Grays the Mountain Sends
September 17, 2013 10:40 PM   Subscribe

 
When the city and everyday life get to be too much, I jump in my car and drive west.

Traveling through the small towns and open spaces never fails to fill me with both a sense of freedom and easing of pressure and a feeling of melancholy for the semi-prosperous pasts that will probably never come again.

These photos captured my experiences and feelings perfectly.

Thanks for sharing klangklangston.
posted by 1066 at 11:03 PM on September 17, 2013


His Western Frieze series of images is so evocative of growing up in Wyoming that I hyperventilated a little looking at them. I swear to god we stopped here for lunch on our way to Casper a hundred times.

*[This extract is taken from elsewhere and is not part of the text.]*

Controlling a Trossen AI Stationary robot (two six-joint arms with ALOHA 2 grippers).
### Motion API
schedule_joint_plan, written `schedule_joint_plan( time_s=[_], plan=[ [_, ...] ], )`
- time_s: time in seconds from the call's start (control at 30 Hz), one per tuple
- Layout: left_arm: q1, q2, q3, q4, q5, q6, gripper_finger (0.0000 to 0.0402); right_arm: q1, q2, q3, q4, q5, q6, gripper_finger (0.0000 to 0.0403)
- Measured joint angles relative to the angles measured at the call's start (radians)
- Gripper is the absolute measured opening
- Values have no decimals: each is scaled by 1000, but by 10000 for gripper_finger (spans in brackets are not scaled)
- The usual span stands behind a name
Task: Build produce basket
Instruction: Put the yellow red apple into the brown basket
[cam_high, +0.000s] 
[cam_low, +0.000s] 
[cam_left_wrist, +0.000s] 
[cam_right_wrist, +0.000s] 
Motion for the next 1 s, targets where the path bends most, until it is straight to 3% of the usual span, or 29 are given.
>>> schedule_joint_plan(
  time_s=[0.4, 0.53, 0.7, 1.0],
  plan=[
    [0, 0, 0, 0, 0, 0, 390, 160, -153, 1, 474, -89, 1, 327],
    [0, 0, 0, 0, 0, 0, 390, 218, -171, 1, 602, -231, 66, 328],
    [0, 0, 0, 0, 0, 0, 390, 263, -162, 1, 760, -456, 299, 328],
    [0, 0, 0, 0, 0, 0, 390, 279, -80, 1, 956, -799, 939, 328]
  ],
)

This is a great find -- thanks for posting, klang.
posted by scody at 11:08 PM on September 17, 2013


Echoes of Stephen Shore. From idealized landscape to tombstone.
posted by Lorin at 11:13 PM on September 17, 2013


These are stunning - thank you!
posted by Salamander at 5:04 AM on September 18, 2013


Wow, thanks.
posted by So You're Saying These Are Pants? at 6:02 AM on September 18, 2013


I wasn't that wowed by the photographs, but I think that's in part because he successfully captured his subjects in them. I kept on thinking, "Yeah, I've seen that before...all....the....time." So kudos?
posted by Atreides at 6:29 AM on September 18, 2013 [1 favorite]

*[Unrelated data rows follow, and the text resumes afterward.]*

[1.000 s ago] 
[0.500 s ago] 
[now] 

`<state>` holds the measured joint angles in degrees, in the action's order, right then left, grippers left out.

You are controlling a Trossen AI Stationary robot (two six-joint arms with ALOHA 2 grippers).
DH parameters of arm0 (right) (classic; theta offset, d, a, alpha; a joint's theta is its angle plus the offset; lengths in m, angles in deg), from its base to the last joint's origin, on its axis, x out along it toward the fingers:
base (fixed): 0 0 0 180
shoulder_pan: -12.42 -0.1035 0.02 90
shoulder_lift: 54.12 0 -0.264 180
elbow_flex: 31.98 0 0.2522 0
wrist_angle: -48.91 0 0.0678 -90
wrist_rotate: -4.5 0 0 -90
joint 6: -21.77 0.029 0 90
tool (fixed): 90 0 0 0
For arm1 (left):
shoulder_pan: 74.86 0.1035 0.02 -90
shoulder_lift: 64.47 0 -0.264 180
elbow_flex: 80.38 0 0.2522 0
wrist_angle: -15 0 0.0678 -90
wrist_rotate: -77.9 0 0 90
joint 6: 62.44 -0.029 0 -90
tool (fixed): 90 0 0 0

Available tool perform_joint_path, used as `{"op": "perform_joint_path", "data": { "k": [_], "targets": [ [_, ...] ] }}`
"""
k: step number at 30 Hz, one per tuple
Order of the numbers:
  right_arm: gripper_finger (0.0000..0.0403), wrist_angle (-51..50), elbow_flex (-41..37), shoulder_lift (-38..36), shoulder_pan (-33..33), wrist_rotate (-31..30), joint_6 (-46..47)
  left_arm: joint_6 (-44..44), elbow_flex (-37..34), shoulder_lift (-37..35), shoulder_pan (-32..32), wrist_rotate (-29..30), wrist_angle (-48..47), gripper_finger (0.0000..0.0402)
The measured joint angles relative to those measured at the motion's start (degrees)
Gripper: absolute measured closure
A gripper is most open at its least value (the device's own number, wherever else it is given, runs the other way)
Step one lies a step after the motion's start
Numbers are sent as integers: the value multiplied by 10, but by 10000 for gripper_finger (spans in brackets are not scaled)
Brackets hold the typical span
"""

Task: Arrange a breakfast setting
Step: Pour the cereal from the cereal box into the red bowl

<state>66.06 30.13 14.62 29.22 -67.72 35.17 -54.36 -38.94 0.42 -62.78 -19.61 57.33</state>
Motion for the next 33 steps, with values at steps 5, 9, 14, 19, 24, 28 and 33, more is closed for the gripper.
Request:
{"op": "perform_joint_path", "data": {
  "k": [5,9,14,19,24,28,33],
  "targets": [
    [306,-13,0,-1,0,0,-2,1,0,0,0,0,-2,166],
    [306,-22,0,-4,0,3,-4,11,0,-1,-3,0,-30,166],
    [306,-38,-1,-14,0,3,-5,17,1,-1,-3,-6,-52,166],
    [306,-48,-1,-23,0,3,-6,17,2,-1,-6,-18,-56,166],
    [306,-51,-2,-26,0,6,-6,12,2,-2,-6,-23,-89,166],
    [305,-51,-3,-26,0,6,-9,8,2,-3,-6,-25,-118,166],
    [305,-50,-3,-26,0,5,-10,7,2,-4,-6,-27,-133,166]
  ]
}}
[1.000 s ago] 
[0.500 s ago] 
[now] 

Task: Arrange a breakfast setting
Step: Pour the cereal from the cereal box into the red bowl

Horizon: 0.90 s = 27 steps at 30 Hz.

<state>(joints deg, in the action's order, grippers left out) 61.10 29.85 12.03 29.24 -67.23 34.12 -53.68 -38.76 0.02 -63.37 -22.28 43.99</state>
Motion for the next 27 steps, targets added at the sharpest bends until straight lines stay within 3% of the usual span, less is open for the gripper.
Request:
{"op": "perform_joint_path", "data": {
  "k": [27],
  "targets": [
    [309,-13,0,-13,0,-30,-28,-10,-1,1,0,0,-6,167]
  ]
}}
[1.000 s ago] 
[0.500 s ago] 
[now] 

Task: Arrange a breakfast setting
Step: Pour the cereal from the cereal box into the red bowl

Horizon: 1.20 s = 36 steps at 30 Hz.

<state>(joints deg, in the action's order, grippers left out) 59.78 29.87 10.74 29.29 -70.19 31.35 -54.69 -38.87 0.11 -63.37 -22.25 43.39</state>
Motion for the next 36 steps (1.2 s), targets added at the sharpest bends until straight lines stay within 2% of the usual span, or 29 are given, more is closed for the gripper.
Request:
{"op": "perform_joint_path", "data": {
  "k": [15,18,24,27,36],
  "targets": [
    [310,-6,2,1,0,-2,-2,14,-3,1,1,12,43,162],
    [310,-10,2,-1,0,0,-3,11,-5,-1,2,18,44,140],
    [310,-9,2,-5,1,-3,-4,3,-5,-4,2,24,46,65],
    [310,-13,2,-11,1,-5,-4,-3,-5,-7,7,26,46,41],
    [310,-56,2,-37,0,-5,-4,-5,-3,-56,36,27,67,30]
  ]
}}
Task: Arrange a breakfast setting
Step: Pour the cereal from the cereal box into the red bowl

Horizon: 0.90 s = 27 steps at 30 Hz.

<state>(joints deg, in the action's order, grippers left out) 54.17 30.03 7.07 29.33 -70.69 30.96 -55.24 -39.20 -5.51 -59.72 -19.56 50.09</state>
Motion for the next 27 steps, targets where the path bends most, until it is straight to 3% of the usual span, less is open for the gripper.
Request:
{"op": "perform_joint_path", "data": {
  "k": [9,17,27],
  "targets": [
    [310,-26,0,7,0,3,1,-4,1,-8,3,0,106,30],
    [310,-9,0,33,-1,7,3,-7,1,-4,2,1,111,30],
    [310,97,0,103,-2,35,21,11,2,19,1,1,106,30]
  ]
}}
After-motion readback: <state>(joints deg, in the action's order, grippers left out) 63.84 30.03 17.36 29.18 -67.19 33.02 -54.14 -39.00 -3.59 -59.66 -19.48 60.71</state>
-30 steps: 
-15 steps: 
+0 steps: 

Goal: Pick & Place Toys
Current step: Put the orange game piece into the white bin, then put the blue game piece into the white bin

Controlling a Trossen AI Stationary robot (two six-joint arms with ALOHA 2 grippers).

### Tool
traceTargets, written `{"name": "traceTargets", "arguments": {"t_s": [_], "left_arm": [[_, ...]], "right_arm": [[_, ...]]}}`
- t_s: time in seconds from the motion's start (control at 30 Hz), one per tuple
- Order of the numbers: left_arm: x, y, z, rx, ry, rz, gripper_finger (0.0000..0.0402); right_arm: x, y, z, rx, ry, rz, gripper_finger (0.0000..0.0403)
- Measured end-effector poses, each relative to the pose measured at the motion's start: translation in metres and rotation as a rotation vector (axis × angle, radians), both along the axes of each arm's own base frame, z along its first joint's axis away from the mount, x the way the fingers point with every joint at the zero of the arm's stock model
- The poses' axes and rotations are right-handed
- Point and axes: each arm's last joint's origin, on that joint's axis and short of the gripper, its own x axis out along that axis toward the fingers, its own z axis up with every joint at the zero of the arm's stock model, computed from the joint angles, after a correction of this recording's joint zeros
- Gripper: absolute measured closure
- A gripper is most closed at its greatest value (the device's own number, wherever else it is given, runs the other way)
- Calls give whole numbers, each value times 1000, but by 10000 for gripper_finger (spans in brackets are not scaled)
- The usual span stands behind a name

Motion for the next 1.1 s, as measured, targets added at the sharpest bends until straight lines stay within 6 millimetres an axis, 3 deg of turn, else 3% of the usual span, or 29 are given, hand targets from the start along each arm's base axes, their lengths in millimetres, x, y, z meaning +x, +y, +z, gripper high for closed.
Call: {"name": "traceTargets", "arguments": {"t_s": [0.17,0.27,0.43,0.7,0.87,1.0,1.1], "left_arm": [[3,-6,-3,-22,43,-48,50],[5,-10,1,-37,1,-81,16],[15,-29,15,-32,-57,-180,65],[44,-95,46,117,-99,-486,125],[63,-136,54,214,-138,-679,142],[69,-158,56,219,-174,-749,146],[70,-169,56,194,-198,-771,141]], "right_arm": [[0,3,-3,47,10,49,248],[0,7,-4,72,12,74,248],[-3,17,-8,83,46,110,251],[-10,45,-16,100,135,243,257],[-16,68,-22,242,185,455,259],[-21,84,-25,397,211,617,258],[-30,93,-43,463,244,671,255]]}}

I want to like these more because he is v. technically competent, but i wonder if this new topographic, post shore style of the american west has reached a dead end, even Adams who might end up having the furthest reach, pushed outside this aesthetic with his recent photographs of oregan coastlines, or his photos of cottonwoods from 10 years or so. this is a little borrowed, a little derritave, a little dated, and really quite good.
posted by PinkMoose at 6:49 AM on September 18, 2013


Gorgeous. Every frame is just gorgeous. Thanks for sharing.
posted by photoslob at 8:42 AM on September 18, 2013


"but i wonder if this new topographic, post shore style of the american west has reached a dead end, even Adams who might end up having the furthest reach, pushed outside this aesthetic with his recent photographs of oregan coastlines,"

I'd say a couple things here: One, that Shore and Adams don't do nearly as many portraits as Schutmaat, who focuses a lot more on the people of the West (though Shore was never really a good fit there, what with his extensive other works).

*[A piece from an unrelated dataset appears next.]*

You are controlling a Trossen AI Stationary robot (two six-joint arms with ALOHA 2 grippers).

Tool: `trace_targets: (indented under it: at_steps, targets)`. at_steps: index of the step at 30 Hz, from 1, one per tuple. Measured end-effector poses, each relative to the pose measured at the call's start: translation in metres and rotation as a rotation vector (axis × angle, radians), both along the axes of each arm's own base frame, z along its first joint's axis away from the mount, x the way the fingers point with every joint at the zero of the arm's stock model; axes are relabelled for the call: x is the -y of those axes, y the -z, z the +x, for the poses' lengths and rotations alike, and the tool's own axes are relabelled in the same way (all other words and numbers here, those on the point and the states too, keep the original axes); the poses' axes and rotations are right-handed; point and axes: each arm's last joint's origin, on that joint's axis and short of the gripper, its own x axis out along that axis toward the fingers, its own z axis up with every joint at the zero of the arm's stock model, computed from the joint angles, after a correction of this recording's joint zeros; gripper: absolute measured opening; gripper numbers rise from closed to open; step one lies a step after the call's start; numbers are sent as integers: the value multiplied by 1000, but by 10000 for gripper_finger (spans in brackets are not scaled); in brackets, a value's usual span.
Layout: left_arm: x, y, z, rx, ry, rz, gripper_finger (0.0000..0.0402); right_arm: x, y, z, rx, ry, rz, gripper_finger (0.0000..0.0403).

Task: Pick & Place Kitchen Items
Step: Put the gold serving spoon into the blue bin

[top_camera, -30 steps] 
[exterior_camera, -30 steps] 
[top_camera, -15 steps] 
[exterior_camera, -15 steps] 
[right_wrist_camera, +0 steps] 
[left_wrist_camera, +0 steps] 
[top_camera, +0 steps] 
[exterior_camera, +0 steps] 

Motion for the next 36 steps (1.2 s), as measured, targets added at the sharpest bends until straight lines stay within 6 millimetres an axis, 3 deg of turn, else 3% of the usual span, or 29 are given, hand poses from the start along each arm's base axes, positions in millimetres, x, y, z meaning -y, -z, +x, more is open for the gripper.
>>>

Further, I'm not sure that the New Topographic style can ever really hit a dead end; I think that the genre is too broad, and pretty much includes any shots of the West where people have impacted the landscape. I think that it might be a dead end as a descriptor, especially this far out, but taking pictures of the rural West will remain compelling for as long as people live there. It's kinda like saying that after (the other) Adams, Western landscape is a dead end.
posted by klangklangston at 9:53 AM on September 18, 2013 [1 favorite]


Box TVs, box monitors, box buildings and box churches, box picture frames and box furniture, box tables and box restaurant bars. Man; takes me back to when I was living in rural OK... thanks.
posted by buzzman at 3:52 PM on September 18, 2013


Klnag:

four things

a) Shore does a huge number of portraits, and much of his american work are portraits in absentia, which this is.
b) shore is never a good fit anywhere.
c) fair cop.
d) there is somethign about lived expereince.